● Assignment:
Repeat the records below word for word, but start at the line that contains "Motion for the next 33", stop after the last line, and include nothing else.

[Data excerpts]
+===+

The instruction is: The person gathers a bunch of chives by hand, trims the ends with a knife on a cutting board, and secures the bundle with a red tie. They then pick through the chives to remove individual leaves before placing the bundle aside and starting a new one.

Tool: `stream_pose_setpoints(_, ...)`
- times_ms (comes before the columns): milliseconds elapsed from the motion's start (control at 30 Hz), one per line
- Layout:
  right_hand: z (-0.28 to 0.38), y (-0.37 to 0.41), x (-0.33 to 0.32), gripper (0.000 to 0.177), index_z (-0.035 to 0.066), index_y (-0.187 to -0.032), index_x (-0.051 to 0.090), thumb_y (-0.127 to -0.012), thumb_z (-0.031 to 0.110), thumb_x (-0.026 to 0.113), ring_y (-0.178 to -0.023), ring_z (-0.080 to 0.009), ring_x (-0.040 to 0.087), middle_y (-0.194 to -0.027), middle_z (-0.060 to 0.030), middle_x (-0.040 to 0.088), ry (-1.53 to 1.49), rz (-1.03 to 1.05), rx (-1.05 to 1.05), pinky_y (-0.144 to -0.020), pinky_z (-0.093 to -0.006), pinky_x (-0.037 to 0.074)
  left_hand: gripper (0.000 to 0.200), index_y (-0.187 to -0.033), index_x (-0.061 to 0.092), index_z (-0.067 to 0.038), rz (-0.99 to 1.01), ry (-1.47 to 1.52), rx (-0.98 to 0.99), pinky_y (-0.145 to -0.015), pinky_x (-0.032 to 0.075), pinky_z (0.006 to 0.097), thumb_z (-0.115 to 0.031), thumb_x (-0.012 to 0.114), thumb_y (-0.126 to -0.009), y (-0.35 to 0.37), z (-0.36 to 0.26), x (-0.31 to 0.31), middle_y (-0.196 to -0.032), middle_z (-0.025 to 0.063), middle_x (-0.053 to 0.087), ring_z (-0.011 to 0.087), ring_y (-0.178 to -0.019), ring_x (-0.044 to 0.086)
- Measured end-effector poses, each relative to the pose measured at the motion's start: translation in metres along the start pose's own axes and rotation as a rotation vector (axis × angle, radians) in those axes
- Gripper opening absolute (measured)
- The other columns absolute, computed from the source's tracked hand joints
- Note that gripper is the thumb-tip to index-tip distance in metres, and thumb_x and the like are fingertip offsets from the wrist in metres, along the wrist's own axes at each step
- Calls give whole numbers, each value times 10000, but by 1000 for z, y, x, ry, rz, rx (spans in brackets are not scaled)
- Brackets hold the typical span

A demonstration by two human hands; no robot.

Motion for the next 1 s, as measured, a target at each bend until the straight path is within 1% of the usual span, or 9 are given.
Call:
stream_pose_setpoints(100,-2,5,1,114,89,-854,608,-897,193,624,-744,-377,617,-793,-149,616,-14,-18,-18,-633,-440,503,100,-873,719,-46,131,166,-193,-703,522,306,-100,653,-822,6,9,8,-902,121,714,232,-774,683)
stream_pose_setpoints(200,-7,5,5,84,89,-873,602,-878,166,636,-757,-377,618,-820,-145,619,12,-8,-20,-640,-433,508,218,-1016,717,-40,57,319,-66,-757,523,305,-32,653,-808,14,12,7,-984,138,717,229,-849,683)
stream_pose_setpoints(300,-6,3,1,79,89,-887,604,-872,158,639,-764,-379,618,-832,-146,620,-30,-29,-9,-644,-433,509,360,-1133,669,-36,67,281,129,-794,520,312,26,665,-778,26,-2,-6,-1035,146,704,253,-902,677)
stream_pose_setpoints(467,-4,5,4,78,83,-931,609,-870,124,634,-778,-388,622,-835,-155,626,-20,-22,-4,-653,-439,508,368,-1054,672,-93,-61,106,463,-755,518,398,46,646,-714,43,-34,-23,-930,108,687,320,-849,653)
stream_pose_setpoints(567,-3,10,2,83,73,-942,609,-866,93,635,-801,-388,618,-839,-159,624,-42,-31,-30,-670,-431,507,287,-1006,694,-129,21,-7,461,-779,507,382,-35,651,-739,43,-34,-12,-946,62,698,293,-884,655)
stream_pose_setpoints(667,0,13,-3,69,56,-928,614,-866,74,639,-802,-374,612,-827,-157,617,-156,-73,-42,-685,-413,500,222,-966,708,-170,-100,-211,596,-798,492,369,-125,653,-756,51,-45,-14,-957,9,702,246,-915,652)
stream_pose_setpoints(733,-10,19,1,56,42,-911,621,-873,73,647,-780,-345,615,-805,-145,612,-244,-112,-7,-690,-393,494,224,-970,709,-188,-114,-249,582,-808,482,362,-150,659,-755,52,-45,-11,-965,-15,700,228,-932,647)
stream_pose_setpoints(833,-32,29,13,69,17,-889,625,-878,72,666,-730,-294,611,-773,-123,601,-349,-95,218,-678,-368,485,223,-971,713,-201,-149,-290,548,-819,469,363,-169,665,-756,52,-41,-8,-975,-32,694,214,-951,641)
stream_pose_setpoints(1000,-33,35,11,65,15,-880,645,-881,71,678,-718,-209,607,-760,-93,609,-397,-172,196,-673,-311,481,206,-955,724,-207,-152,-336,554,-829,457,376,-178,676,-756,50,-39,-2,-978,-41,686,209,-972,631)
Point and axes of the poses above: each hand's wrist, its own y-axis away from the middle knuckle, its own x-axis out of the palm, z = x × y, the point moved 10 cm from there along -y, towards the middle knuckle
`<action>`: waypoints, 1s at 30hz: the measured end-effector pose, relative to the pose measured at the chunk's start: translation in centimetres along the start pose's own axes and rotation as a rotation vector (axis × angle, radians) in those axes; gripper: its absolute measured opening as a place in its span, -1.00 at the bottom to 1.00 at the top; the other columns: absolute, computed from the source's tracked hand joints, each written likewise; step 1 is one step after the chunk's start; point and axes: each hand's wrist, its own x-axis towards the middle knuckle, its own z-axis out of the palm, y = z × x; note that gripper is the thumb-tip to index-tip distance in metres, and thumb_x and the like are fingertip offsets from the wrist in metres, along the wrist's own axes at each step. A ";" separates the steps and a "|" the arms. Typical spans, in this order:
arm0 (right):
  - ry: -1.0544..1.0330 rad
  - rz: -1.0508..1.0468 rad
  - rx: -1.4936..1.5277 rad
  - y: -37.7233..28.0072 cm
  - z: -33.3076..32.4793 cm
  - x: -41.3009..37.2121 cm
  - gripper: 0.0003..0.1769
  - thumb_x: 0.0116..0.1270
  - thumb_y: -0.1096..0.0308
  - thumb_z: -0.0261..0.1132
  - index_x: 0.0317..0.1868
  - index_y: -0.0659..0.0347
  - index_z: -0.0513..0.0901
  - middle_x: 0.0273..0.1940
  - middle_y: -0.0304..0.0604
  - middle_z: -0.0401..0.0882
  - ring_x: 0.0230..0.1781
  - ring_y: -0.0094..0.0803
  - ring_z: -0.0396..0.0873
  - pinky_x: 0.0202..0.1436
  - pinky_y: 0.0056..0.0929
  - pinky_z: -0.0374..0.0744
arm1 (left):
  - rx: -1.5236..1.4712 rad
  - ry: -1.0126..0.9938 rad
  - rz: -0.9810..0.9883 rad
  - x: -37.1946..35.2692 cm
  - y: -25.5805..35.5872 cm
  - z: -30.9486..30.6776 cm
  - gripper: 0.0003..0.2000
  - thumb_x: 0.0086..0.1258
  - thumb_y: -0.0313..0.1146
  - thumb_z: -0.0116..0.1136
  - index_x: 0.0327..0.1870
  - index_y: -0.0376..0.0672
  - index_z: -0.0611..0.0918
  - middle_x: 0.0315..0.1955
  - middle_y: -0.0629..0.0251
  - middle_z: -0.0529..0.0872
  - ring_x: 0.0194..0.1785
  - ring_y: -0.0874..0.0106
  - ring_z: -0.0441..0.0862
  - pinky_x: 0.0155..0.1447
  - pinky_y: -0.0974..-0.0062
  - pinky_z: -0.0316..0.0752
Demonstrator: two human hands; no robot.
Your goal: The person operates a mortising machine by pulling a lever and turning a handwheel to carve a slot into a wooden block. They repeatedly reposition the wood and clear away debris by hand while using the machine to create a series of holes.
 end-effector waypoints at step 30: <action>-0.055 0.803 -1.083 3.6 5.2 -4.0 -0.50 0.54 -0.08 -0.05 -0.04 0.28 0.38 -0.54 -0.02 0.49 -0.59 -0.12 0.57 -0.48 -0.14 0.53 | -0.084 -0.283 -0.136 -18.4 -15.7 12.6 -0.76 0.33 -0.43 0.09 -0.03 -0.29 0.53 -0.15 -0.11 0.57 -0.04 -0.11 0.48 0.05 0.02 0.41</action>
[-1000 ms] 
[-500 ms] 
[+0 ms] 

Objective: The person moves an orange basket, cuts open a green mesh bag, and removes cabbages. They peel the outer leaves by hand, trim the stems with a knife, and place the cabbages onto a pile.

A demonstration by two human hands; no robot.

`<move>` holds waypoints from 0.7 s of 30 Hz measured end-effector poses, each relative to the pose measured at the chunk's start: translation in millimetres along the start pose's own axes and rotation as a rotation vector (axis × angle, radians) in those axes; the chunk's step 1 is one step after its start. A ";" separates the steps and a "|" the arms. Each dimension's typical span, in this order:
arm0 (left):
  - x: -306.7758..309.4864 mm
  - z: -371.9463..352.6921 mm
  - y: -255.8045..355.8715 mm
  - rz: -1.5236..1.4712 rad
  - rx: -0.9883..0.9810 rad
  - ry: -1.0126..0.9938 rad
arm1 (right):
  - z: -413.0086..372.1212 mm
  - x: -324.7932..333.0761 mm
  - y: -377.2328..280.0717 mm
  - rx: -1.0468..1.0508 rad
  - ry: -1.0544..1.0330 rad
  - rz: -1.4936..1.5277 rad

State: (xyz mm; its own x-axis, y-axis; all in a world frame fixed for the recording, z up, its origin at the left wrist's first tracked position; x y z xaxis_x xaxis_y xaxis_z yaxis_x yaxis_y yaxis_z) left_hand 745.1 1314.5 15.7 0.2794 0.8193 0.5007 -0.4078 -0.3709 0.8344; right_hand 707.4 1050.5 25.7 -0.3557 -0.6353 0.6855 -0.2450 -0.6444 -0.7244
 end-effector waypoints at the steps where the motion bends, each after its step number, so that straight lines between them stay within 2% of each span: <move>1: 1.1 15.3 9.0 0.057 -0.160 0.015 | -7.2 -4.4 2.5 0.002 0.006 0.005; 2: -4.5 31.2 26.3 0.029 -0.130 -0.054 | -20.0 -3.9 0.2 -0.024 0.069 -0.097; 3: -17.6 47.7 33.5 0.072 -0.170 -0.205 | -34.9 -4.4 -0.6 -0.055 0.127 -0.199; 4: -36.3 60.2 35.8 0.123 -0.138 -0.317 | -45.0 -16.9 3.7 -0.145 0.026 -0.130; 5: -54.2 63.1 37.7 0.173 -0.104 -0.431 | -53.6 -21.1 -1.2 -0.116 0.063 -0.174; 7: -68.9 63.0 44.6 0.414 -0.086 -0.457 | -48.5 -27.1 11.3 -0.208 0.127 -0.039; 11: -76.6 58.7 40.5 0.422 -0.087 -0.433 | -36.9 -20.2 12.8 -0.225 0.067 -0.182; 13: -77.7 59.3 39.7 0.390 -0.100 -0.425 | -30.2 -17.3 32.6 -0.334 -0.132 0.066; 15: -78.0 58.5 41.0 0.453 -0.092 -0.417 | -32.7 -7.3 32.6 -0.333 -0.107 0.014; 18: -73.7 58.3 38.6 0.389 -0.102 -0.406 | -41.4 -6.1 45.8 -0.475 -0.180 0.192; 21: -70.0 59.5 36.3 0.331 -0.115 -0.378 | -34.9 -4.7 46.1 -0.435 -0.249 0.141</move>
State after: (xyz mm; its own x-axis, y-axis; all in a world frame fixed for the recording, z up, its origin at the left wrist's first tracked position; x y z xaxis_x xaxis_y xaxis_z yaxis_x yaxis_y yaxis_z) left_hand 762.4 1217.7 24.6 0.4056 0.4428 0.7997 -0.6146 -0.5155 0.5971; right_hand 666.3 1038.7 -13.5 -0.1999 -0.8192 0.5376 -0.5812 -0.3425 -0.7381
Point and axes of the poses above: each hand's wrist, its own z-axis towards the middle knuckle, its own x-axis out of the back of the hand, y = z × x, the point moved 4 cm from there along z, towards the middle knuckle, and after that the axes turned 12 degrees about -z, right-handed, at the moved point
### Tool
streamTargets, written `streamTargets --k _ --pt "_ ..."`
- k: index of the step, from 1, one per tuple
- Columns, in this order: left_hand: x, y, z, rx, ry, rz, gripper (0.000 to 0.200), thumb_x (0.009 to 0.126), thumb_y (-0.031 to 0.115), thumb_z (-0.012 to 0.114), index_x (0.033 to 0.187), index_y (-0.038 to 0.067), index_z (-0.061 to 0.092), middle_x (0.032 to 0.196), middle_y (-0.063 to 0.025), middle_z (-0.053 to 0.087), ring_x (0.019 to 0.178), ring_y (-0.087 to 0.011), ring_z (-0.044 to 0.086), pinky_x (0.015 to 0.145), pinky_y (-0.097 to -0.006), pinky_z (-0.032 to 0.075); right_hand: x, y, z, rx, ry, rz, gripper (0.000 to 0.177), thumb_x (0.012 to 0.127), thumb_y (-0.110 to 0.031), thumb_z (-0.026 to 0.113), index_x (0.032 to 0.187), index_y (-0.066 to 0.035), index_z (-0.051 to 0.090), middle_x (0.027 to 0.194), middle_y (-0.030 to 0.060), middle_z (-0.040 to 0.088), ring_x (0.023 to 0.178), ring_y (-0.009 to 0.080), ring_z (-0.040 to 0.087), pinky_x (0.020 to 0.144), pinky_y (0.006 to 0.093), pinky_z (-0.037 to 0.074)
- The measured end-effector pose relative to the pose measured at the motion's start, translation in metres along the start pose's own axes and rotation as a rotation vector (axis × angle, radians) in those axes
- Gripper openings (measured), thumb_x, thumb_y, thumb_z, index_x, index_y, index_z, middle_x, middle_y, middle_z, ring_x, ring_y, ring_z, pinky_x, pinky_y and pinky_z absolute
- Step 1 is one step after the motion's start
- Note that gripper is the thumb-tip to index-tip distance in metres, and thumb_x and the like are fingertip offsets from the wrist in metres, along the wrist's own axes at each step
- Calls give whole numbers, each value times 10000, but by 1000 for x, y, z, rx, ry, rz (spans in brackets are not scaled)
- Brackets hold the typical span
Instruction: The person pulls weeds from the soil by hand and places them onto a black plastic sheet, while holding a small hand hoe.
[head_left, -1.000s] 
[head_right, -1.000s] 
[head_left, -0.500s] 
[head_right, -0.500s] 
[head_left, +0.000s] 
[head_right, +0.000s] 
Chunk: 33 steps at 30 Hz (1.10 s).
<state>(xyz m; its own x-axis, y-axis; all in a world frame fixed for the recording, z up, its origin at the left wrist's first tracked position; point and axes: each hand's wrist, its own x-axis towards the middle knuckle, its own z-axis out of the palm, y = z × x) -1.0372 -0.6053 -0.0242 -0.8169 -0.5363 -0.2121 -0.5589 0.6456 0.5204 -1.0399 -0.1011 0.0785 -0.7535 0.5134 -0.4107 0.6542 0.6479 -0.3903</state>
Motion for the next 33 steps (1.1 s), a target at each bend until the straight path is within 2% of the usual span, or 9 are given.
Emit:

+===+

● Task answer:
Motion for the next 33 steps (1.1 s), a target at each bend until the straight path is within 2% of the usual span, or 9 are given.
Emit:

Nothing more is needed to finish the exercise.